Stress urinary incontinence, or SUI, is the
involuntary loss of urine with an increase in intra-abdominal pressure, such as coughing,
sneezing, or exercising. SUI is a common and disabling condition affecting up to ⅓ of
women. Two things are necessary for urethral closure
and thus continence, when intra-abdominal pressure increases. First, the pelvic floor musculature and connective
tissue must support the urethra (also known as the bladder neck). When this support fails,
the bladder neck becomes hypermobile, and incontinence occurs. Second, the smooth muscle in the wall of the
urethra must contract like a sphincter. When this fails, urethral closure does not occur.
This is referred to as intrinsic sphincter deficiency. Bladder neck hypermobility is much more common
than is ISD. When assessing a woman with incontinence,
first ensure that the complaint is of stress incontinence, NOT urgency incontinence. The
later implies a different bladder dysfunction. Ask if there are associated symptoms of prolapse,
because the conditions often occur together. Make sure to assess the impact of stress incontinence
on quality of life and on sexual function. SUI is a symptom, not a diagnosis. The symptom
can be confirmed on physical exam by leakage with a cough stress test. Because the usual
mechanism for SUI is hypermobility, the position of the urethra should be assessed on exam.

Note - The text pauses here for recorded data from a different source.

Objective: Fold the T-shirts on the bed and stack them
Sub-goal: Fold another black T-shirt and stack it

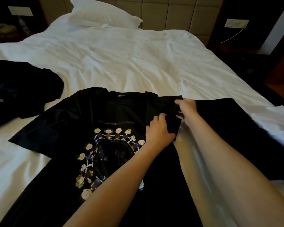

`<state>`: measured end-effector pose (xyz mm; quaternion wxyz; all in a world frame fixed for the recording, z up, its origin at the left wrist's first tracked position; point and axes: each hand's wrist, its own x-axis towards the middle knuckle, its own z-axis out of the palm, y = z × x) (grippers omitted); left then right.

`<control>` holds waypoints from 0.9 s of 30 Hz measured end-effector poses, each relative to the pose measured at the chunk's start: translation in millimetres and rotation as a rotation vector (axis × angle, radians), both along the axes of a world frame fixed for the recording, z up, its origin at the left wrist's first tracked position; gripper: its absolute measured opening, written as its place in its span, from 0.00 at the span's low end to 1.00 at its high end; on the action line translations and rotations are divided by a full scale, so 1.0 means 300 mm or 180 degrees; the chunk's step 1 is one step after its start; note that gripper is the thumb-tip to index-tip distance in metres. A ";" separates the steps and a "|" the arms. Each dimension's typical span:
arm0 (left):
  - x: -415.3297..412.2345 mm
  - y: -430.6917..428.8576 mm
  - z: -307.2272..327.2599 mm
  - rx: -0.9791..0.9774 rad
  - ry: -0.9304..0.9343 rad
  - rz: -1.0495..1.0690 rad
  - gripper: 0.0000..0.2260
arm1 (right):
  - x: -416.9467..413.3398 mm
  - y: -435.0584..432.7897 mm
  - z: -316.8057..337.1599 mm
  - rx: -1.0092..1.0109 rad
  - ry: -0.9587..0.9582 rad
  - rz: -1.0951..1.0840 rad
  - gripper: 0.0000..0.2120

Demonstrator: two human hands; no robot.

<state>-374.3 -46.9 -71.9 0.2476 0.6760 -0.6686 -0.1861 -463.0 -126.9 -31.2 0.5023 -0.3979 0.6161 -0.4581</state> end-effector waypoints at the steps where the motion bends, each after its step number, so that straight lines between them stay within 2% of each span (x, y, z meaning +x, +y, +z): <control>1: 0.002 -0.006 0.005 -0.0003 0.0327 0.0022 0.30 | -0.013 -0.005 0.016 -0.0016 -0.0319 -0.0001 0.05; 3: 0.003 -0.023 0.028 0.0198 0.1081 0.0031 0.30 | -0.049 -0.006 0.035 -0.0041 -0.0984 -0.0047 0.05; 5: -0.004 -0.035 0.054 0.0419 0.1516 -0.0053 0.32 | -0.079 -0.005 0.041 -0.0055 -0.1233 -0.0121 0.05; 7: -0.020 -0.040 0.084 0.0340 0.1513 -0.0203 0.33 | -0.103 -0.009 0.060 -0.0145 -0.0716 -0.0097 0.06; 9: -0.035 -0.044 0.108 0.0031 0.1456 -0.0227 0.28 | -0.123 -0.010 0.088 -0.0280 -0.0129 0.0117 0.08; 10: -0.041 -0.049 0.117 -0.0084 0.1532 -0.0156 0.25 | -0.135 -0.006 0.103 -0.0233 -0.0083 0.0299 0.07; 12: -0.044 -0.066 0.128 -0.0081 0.2024 0.0043 0.18 | -0.163 0.009 0.120 0.0116 -0.0074 0.0839 0.05; 15: -0.049 -0.092 0.128 0.0016 0.2721 0.0374 0.12 | -0.194 0.028 0.111 0.0526 0.0319 0.1549 0.05; 18: -0.051 -0.108 0.138 0.0036 0.3086 0.0679 0.09 | -0.206 0.028 0.114 0.0570 0.0393 0.1498 0.07; 22: -0.065 -0.127 0.169 0.0413 0.3611 0.0876 0.06 | -0.240 0.029 0.153 0.0762 0.0438 0.1755 0.10; 25: -0.079 -0.132 0.201 0.0594 0.3719 0.0854 0.04 | -0.276 0.048 0.187 0.0758 0.0712 0.1680 0.04; 27: -0.088 -0.130 0.213 0.0610 0.3731 0.0783 0.05 | -0.309 0.046 0.204 0.0595 0.0275 0.1325 0.06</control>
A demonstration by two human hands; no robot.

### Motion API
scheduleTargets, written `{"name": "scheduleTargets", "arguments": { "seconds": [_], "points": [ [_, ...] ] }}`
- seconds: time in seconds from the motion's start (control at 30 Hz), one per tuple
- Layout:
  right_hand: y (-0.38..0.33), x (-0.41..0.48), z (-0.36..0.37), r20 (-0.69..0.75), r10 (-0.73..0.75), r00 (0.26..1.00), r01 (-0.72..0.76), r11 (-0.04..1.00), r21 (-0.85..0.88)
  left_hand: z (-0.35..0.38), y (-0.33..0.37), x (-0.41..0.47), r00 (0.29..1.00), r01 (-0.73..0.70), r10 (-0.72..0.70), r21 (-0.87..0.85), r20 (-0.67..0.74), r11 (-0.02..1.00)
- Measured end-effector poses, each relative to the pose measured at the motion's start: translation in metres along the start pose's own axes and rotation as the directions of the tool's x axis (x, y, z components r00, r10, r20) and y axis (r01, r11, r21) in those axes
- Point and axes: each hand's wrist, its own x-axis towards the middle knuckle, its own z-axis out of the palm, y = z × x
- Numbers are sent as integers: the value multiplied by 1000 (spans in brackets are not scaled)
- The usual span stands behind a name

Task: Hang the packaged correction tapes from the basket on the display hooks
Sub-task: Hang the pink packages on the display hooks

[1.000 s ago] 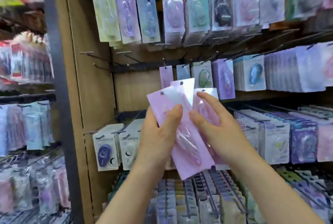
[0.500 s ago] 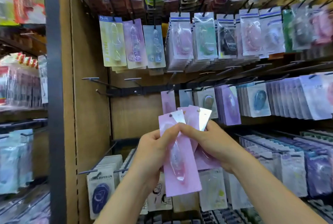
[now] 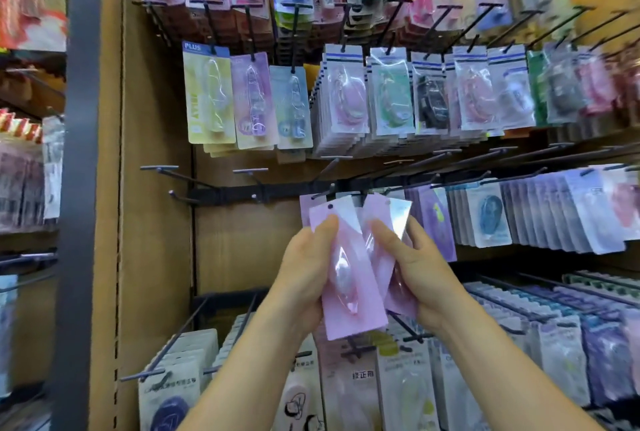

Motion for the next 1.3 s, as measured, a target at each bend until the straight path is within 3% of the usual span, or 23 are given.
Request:
{"name": "scheduleTargets", "arguments": {
  "seconds": [0.23, 0.43, 0.57, 0.93, 1.17, 1.3],
  "points": [
    [11, 2, -9, 13, -38, 999, 40, 981, -191, -2, -18, 12, 978, 71, -103, -175, -181, 982],
    [15, 5, -3, 1, -77, 997, 76, 991, -106, -2, -10, 20, 987, -88, 85, -14, -136, 996],
    [17, 7, -1, -61, -83, 995, 80, 995, -58, 2, -1, 27, 989, -108, 115, 85, -91, 991],
    [22, 6, 8, -134, -6, 991, 7, 1000, 7, -2, 17, 39, 996, 80, -71, 219, -49, 972],
    [24, 11, 16, -175, -1, 985, -2, 1000, -18, -11, 16, 56, 977, 187, -157, 227, -144, 956],
    [25, 16, 18, -191, 11, 982, -14, 1000, -16, -20, 9, 48, 975, 221, -218, 220, -40, 950]
  ]
}}
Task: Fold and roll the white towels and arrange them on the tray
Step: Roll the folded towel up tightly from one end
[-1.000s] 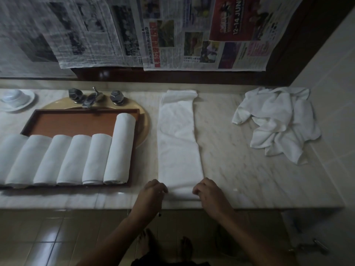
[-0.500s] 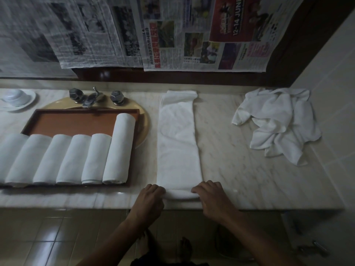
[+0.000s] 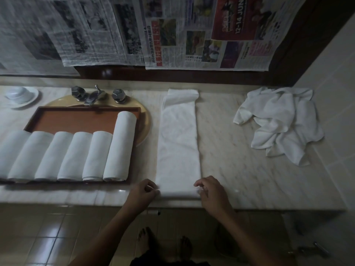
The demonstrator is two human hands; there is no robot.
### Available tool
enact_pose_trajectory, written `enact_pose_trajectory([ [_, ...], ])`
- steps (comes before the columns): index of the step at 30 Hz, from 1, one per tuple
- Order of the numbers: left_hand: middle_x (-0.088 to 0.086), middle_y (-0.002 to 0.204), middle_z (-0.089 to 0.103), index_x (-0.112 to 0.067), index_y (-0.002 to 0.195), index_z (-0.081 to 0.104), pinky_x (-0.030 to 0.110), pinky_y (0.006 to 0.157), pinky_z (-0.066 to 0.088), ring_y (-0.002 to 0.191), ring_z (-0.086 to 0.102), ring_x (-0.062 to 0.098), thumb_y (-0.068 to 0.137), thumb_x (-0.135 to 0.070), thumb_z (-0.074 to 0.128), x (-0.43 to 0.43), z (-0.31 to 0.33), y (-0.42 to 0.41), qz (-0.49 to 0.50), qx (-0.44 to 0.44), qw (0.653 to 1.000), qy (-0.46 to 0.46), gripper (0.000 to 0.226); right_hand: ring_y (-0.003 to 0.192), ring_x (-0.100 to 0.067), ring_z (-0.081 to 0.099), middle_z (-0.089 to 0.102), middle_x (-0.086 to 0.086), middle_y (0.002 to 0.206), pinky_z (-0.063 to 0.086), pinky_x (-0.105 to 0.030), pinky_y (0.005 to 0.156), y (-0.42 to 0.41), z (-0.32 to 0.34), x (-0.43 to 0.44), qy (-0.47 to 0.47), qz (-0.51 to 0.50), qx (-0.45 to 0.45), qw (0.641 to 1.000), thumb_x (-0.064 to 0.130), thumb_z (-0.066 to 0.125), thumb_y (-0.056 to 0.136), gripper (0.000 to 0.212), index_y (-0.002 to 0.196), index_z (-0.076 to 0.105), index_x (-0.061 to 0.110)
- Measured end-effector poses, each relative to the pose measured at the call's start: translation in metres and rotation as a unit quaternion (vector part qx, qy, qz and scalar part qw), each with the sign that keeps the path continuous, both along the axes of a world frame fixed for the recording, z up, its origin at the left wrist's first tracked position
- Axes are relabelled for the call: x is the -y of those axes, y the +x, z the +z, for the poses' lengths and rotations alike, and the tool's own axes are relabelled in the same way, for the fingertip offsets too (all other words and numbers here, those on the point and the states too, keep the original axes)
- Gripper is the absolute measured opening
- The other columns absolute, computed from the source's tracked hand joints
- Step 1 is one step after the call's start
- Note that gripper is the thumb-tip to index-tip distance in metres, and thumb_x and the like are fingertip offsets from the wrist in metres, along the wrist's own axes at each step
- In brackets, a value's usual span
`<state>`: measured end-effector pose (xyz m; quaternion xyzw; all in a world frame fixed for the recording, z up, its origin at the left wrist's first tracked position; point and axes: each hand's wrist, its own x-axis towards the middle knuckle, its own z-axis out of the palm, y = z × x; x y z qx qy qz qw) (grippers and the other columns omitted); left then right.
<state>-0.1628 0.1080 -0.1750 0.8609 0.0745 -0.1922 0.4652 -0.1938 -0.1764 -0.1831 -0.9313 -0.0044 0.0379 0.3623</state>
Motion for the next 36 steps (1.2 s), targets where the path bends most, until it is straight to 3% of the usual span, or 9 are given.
enact_pose_trajectory([
  [2, 0.004, 0.077, 0.073, -0.020, 0.082, 0.068, 0.031, 0.064, 0.050, 0.074, 0.069, 0.022, 0.087, -0.018, 0.077, 0.004, -0.002, -0.001, 0.019, 0.006, 1.000, 0.000, 0.011, 0.097, -0.011, 0.057, 0.057, 0.009, 0.102, 0.055, -0.030, 0.078, -0.003, -0.004, -0.007, -0.046, 0.041, 0.033, 0.998, -0.006, 0.062, 0.085, 0.033, 0.098, 0.071, 0.023],
  [5, -0.003, 0.083, 0.065, -0.021, 0.085, 0.064, 0.027, 0.059, 0.044, 0.072, 0.063, 0.016, 0.088, -0.019, 0.076, 0.012, -0.003, -0.005, 0.011, 0.108, 0.991, 0.077, 0.012, 0.093, -0.018, 0.055, 0.057, 0.004, 0.101, 0.055, -0.039, 0.072, -0.006, -0.009, -0.013, -0.082, 0.080, 0.076, 0.991, -0.013, 0.057, 0.074, 0.040, 0.096, 0.071, 0.017],
  [10, -0.001, 0.089, 0.054, -0.016, 0.091, 0.066, 0.032, 0.060, 0.042, 0.076, 0.048, 0.019, 0.076, 0.008, 0.071, 0.022, -0.014, -0.014, -0.183, 0.311, 0.910, 0.205, 0.028, 0.096, -0.022, 0.052, 0.056, 0.002, 0.108, 0.051, -0.039, 0.075, -0.015, -0.008, -0.017, -0.129, 0.104, 0.089, 0.982, 0.006, 0.059, 0.080, 0.032, 0.108, 0.066, 0.019],
  [13, -0.001, 0.094, 0.055, -0.016, 0.098, 0.065, 0.036, 0.065, 0.046, 0.081, 0.048, 0.021, 0.070, 0.001, 0.071, 0.022, -0.015, -0.019, -0.212, 0.338, 0.891, 0.218, 0.033, 0.100, -0.020, 0.051, 0.054, 0.004, 0.114, 0.048, -0.034, 0.079, -0.015, -0.006, -0.017, -0.148, 0.122, 0.084, 0.978, 0.012, 0.061, 0.078, 0.040, 0.117, 0.062, 0.022],
  [18, 0.000, 0.103, 0.058, -0.017, 0.112, 0.061, 0.038, 0.071, 0.048, 0.088, 0.052, 0.024, 0.060, -0.001, 0.072, 0.015, -0.016, -0.015, -0.256, 0.317, 0.884, 0.228, 0.055, 0.105, -0.020, 0.050, 0.054, 0.005, 0.118, 0.045, -0.033, 0.082, -0.006, -0.004, -0.013, -0.169, 0.141, 0.066, 0.973, 0.009, 0.059, 0.075, 0.049, 0.121, 0.059, 0.025],
  [22, -0.004, 0.097, 0.062, -0.020, 0.108, 0.063, 0.037, 0.074, 0.048, 0.085, 0.056, 0.023, 0.061, -0.001, 0.066, 0.011, -0.014, -0.009, -0.253, 0.293, 0.892, 0.233, 0.051, 0.112, -0.015, 0.049, 0.056, 0.012, 0.122, 0.039, -0.035, 0.091, -0.001, 0.003, -0.005, -0.175, 0.153, 0.047, 0.972, 0.011, 0.058, 0.083, 0.045, 0.124, 0.059, 0.031],
  [26, -0.010, 0.091, 0.066, -0.024, 0.105, 0.062, 0.033, 0.077, 0.047, 0.082, 0.060, 0.015, 0.073, -0.012, 0.069, 0.007, 0.001, -0.014, -0.218, 0.246, 0.925, 0.191, 0.035, 0.111, -0.002, 0.050, 0.056, 0.022, 0.119, 0.041, -0.034, 0.097, 0.001, 0.008, 0.007, -0.088, 0.127, -0.013, 0.988, 0.013, 0.063, 0.089, 0.038, 0.118, 0.058, 0.036],
  [30, -0.013, 0.098, 0.066, -0.027, 0.098, 0.071, 0.026, 0.074, 0.054, 0.084, 0.063, 0.001, 0.080, -0.015, 0.072, 0.001, 0.001, -0.007, -0.133, 0.172, 0.972, 0.093, 0.022, 0.108, 0.012, 0.057, 0.063, 0.023, 0.113, 0.051, -0.020, 0.096, 0.005, 0.011, 0.012, 0.039, 0.065, -0.056, 0.996, 0.007, 0.066, 0.093, 0.034, 0.113, 0.063, 0.033],
  [36, -0.014, 0.097, 0.071, -0.030, 0.102, 0.078, 0.013, 0.069, 0.048, 0.087, 0.065, -0.003, 0.089, -0.025, 0.072, -0.003, 0.010, 0.009, -0.111, 0.079, 0.988, 0.070, 0.015, 0.104, -0.011, 0.057, 0.065, 0.010, 0.110, 0.052, -0.036, 0.090, 0.006, 0.001, 0.001, -0.037, 0.022, 0.038, 0.998, 0.010, 0.061, 0.090, 0.026, 0.109, 0.072, 0.026],
])
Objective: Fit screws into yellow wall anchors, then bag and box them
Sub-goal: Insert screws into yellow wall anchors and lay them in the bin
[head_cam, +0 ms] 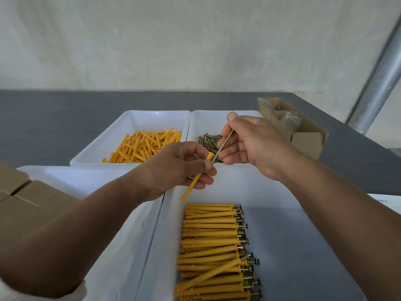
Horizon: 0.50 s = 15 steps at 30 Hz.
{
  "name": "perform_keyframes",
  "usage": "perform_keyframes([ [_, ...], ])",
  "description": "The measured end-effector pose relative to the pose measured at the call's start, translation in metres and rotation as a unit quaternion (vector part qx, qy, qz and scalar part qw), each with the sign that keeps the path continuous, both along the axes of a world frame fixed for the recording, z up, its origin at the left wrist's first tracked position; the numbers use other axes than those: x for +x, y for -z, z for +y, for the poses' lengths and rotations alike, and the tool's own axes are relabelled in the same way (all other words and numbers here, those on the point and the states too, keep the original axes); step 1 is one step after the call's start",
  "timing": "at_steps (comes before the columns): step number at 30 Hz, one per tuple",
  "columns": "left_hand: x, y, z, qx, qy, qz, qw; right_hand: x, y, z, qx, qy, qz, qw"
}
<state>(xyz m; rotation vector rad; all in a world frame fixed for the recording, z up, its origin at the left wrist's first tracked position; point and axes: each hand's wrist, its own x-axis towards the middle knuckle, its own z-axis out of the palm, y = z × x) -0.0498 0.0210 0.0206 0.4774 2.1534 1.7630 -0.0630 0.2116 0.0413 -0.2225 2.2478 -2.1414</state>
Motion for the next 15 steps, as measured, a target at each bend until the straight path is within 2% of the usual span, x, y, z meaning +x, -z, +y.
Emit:
perform_keyframes([
  [7, -0.0014, 0.0006, -0.0007, -0.001, -0.008, 0.013, 1.0, 0.0042, -0.0014, -0.0016, -0.024, -0.059, -0.023, 0.998],
  [11, -0.0002, -0.0002, 0.0, -0.002, -0.013, 0.015, 1.0, 0.0067, -0.0005, -0.0022, 0.06, -0.078, 0.001, 0.995],
  [15, 0.0006, -0.0043, -0.0002, -0.003, -0.034, 0.016, 0.999, 0.0054, -0.0034, -0.003, 0.161, -0.025, 0.061, 0.985],
])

Pelvic floor muscle tone should also be assessed. Finally, a bimanual exam should be performed
to rule out a pelvic mass as the reason for increased abdominal pressure. The FRED mnemonic provides a helpful initial
approach for the management of SUI: Fluid Restriction;
Pelvic floor Exercises; and Bladder Drill or (timed bladder emptying). Intravaginal pessaries can be tried in patients
who fail conservative management. These provide bracing support under the urethra. If unsuccessful,
referral to a surgeon is next. Sling surgery may be recommended. Like pessaries, slings
work by recreating a stable compressive surface underneath the urethra.